Your goal → In the data that follows, find each line containing "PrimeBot" and copy it.

- Opening Delimiter -

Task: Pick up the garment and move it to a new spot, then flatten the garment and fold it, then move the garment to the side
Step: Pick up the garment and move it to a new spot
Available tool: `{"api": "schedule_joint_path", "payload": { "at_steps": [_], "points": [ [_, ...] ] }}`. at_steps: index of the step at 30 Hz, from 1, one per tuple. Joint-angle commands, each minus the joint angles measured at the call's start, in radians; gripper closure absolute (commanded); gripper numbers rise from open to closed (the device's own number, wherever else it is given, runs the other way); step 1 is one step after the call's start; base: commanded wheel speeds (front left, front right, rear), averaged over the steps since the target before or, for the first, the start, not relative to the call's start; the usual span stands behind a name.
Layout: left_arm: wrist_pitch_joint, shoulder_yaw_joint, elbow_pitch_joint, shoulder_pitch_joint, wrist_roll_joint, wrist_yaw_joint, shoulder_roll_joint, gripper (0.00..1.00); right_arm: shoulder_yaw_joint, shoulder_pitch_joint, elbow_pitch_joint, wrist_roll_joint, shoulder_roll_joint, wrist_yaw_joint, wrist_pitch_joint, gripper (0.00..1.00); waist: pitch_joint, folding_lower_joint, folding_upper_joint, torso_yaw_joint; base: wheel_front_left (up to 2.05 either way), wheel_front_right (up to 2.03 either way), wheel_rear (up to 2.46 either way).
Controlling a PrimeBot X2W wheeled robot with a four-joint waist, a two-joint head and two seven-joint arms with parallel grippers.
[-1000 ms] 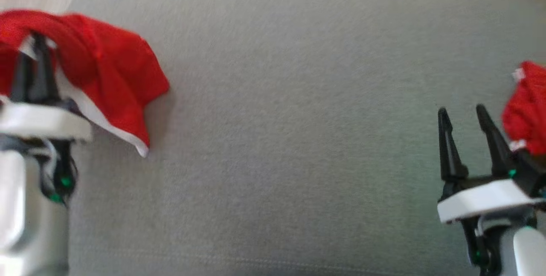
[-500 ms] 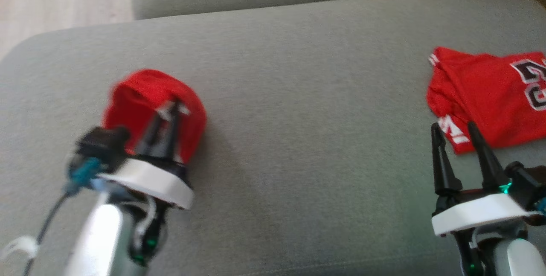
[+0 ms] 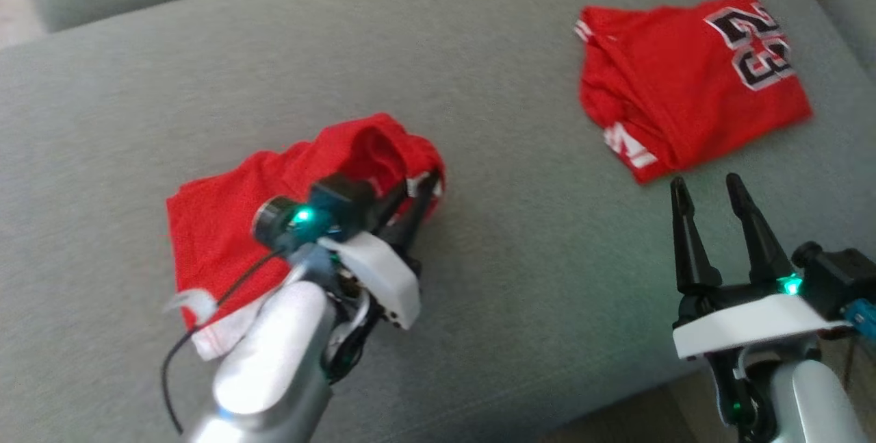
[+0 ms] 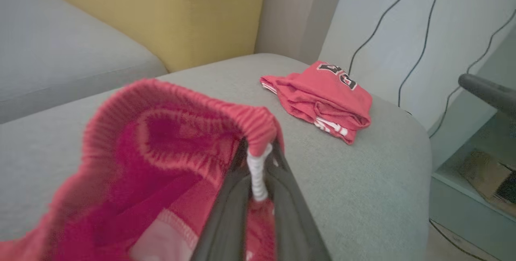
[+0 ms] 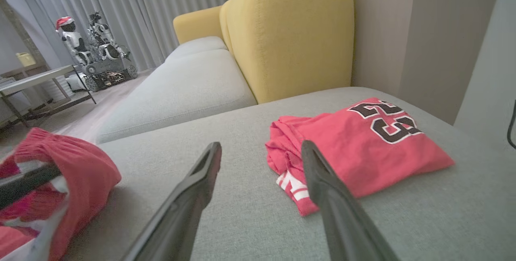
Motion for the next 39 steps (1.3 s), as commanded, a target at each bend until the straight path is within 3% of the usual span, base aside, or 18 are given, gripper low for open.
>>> {"api": "schedule_joint_path", "payload": {
  "at_steps": [1, 7, 8, 9, 10, 17, 20, 31, 39],
  "points": [
    [-0.009, 0.015, -0.016, -0.044, -0.005, -0.005, 0.000, 1.00, 0.026, -0.031, -0.028, 0.008, -0.005, -0.001, -0.012, 0.00, 0.041, 0.0000, 0.0000, -0.049, 0.00, 0.00, 0.00],
    [-0.044, -0.095, 0.114, -0.095, -0.033, -0.012, -0.009, 1.00, 0.027, -0.036, -0.001, 0.022, -0.005, -0.001, -0.035, 0.00, 0.060, 0.0000, 0.0000, -0.076, 0.00, 0.00, 0.00],
    [-0.052, -0.110, 0.129, -0.098, -0.040, -0.013, -0.009, 0.70, 0.025, -0.036, 0.002, 0.022, -0.005, -0.001, -0.038, 0.00, 0.058, 0.0000, 0.0000, -0.074, 0.00, 0.00, 0.00],
    [-0.066, -0.122, 0.138, -0.101, -0.046, -0.013, -0.010, 0.29, 0.023, -0.035, 0.006, 0.022, -0.005, -0.001, -0.039, 0.00, 0.055, 0.0000, 0.0000, -0.070, 0.00, 0.00, 0.00],
    [-0.080, -0.135, 0.145, -0.103, -0.052, -0.014, -0.010, 0.00, 0.020, -0.035, 0.009, 0.021, -0.005, -0.001, -0.040, 0.00, 0.050, 0.0000, 0.0000, -0.063, 0.00, 0.00, 0.00],
    [-0.160, -0.177, 0.117, -0.078, -0.088, -0.013, -0.012, 0.00, 0.013, -0.029, 0.012, 0.000, -0.005, -0.001, -0.027, 0.00, -0.011, 0.0000, 0.0000, 0.018, 0.00, 0.00, 0.00],
    [-0.179, -0.151, 0.068, -0.052, -0.095, 0.015, -0.012, 0.00, 0.009, -0.022, 0.006, -0.012, -0.005, -0.001, -0.015, 0.00, -0.042, 0.0000, 0.0000, 0.061, 0.00, 0.00, 0.00],
    [-0.190, 0.083, -0.142, 0.085, -0.077, 0.154, 0.062, 0.00, 0.001, 0.017, -0.029, -0.058, -0.005, -0.001, 0.036, 0.00, -0.125, 0.0000, 0.0000, 0.213, 0.00, 0.00, 0.00],
    [-0.190, 0.217, -0.173, 0.186, -0.074, 0.179, 0.133, 0.00, -0.007, 0.043, -0.041, -0.078, -0.005, -0.001, 0.061, 0.00, -0.161, 0.0000, 0.0000, 0.285, 0.00, 0.00, 0.00]
  ]
}}
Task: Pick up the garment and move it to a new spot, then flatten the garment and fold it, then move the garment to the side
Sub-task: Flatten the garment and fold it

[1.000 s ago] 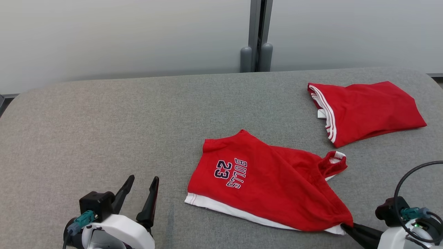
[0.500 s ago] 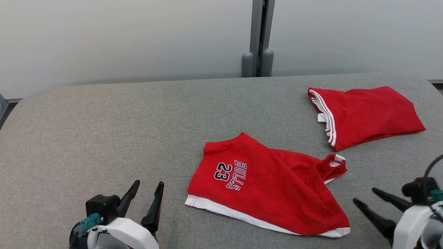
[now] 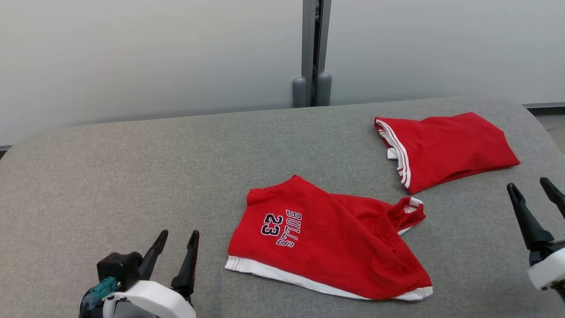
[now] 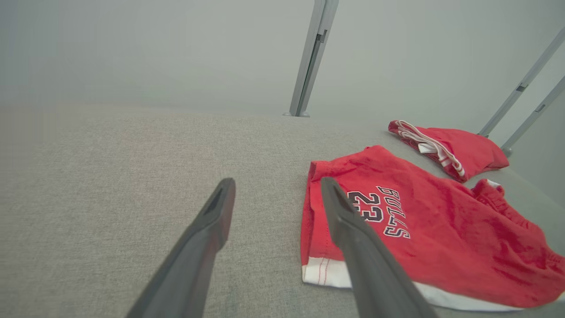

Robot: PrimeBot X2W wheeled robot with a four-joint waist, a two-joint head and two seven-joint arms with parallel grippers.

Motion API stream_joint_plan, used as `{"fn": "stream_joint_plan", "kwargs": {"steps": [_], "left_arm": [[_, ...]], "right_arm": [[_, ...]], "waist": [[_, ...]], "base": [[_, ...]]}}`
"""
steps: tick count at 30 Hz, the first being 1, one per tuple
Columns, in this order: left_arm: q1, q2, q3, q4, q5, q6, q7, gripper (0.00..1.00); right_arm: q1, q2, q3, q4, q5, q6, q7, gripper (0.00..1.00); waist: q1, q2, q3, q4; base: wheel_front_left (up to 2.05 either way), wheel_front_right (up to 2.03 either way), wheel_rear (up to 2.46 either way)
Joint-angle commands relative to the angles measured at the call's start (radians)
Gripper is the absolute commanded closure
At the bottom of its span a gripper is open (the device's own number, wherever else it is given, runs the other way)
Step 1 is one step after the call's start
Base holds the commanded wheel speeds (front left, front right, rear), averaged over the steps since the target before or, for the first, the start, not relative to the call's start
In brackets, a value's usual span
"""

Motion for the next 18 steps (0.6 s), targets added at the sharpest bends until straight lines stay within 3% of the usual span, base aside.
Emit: {"fn": "stream_joint_plan", "kwargs": {"steps": [1,5,9,14,18], "left_arm": [[0.002,0.012,0.012,-0.006,-0.007,0.008,-0.01,0.0],[-0.005,0.019,0.033,-0.026,-0.002,0.022,-0.031,0.0],[-0.01,0.024,0.061,-0.06,0.013,0.047,-0.06,0.0],[0.008,0.01,0.095,-0.091,0.034,0.07,-0.087,0.0],[0.023,-0.001,0.118,-0.093,0.056,0.079,-0.095,0.0]], "right_arm": [[0.026,0.043,-0.053,-0.029,-0.034,0.001,-0.014,0.0],[0.084,0.216,-0.23,-0.142,-0.137,0.001,-0.024,0.0],[0.13,0.36,-0.292,-0.25,-0.209,0.001,-0.023,0.0],[0.163,0.441,-0.282,-0.276,-0.27,0.001,-0.024,0.0],[0.17,0.459,-0.261,-0.264,-0.297,0.001,-0.024,0.0]], "waist": [[0.0,-0.0001,-0.004,-0.007],[0.0,-0.0001,-0.005,-0.014],[0.0,-0.0001,-0.001,-0.005],[0.0,-0.0001,0.003,0.021],[0.0,-0.0001,0.003,0.039]], "base": [[0.0,0.0,0.0],[0.0,0.0,0.0],[0.0,0.0,0.0],[0.0,0.0,0.0],[0.0,0.0,0.0]]}}
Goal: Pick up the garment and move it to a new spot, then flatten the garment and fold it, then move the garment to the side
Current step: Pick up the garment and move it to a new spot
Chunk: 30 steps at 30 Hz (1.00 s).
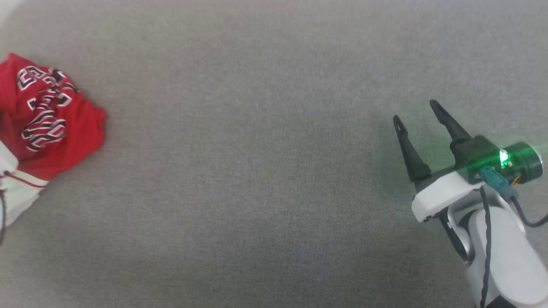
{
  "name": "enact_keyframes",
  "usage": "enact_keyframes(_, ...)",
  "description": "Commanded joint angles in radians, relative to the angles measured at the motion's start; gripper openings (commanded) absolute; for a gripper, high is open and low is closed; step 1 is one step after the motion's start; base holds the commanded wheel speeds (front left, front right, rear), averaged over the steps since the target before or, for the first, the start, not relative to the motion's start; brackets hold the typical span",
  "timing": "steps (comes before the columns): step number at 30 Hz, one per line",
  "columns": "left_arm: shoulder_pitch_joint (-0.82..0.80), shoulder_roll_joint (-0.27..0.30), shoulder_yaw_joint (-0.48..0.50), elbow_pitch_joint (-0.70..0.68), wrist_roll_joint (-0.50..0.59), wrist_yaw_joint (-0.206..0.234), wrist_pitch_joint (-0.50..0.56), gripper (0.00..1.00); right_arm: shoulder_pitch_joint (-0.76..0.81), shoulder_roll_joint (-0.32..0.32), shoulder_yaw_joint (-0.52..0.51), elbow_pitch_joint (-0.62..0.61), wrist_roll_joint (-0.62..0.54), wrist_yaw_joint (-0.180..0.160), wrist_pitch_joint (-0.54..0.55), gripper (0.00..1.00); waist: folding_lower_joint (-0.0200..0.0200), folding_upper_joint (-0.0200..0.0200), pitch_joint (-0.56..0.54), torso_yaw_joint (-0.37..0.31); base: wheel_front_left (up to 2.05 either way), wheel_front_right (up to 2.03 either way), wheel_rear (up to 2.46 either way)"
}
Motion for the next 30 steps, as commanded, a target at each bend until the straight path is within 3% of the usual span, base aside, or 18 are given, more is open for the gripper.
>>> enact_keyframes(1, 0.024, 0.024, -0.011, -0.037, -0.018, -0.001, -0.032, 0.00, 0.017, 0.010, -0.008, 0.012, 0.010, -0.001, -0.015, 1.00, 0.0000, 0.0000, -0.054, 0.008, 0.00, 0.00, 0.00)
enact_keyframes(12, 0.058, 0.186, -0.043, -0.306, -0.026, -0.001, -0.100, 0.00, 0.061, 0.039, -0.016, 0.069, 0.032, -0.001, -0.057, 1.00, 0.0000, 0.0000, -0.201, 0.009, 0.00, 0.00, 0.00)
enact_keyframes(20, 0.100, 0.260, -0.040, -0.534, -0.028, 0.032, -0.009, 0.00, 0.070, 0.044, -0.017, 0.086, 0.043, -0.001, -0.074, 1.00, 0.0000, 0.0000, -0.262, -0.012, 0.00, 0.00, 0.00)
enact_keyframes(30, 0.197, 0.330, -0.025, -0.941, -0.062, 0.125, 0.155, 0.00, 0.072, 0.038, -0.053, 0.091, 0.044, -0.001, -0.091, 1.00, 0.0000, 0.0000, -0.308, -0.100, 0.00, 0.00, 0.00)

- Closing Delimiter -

Your response →
Controlling a PrimeBot X2W wheeled robot with a four-joint waist, a two-joint head and two seven-joint arms with parallel grippers.
Robot: PrimeBot X2W wheeled robot with a four-joint waist, a two-joint head and two seven-joint arms with parallel grippers.

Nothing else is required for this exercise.